Goal of the exercise:
Produce a verbatim copy of the lines from the one holding "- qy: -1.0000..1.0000" through the last line of the listing, and nothing else.

Record extracts:
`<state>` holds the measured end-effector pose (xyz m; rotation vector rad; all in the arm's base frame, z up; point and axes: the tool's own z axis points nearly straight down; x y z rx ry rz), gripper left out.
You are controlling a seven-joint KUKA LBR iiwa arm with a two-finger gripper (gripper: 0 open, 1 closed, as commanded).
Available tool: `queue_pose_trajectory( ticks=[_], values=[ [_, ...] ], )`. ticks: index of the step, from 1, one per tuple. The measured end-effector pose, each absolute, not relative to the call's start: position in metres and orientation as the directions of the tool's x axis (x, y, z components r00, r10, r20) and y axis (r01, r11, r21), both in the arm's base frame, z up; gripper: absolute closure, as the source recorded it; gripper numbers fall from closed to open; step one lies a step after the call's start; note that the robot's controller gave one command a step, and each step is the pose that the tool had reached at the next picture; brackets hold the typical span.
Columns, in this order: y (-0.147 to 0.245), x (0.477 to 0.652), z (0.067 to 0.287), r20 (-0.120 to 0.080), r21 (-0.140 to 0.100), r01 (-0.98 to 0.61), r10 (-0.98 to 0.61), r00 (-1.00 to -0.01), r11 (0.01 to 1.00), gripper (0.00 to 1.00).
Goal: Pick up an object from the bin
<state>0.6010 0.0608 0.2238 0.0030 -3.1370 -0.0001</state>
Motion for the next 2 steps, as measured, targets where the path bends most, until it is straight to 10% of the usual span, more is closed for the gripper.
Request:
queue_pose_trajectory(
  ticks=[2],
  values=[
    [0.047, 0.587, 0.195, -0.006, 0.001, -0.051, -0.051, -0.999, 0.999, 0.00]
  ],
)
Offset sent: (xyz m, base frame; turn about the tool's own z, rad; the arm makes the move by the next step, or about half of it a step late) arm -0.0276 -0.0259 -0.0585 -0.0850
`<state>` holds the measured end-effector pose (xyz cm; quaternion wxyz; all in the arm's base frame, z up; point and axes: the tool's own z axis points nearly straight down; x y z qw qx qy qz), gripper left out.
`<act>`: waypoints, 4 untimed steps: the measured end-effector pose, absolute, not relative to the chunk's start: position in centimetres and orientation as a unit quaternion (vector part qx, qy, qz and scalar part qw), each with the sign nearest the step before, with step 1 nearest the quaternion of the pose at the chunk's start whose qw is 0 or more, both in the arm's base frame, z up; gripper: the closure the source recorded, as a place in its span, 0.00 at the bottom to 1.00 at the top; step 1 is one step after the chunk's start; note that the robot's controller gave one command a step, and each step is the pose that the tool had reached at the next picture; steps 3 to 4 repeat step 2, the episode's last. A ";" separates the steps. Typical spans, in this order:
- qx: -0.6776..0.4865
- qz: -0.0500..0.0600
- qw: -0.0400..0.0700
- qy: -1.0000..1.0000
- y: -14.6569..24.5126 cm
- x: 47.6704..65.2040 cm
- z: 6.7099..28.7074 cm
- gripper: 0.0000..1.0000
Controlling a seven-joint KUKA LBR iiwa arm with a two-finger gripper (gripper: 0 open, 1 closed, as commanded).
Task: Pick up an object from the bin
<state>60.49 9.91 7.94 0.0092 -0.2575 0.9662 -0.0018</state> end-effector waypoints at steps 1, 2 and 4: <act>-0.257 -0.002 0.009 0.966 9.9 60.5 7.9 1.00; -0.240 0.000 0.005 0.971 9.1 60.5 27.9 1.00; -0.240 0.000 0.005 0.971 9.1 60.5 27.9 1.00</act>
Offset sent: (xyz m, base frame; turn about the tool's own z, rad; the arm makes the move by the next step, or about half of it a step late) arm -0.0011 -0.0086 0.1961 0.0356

Your solution:
- qy: -1.0000..1.0000
- y: -14.6569..24.5126 cm
- x: 47.6704..65.2040 cm
- z: 6.7099..28.7074 cm
- gripper: 0.0000..1.0000
Controlling a seven-joint KUKA LBR iiwa arm with a two-finger gripper (gripper: 0 open, 1 closed, as commanded).
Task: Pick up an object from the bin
<state>60.49 9.91 7.94 0.0092 -0.2575 0.9662 -0.0018</state> end-effector waypoints at steps 1, 2 and 4: <act>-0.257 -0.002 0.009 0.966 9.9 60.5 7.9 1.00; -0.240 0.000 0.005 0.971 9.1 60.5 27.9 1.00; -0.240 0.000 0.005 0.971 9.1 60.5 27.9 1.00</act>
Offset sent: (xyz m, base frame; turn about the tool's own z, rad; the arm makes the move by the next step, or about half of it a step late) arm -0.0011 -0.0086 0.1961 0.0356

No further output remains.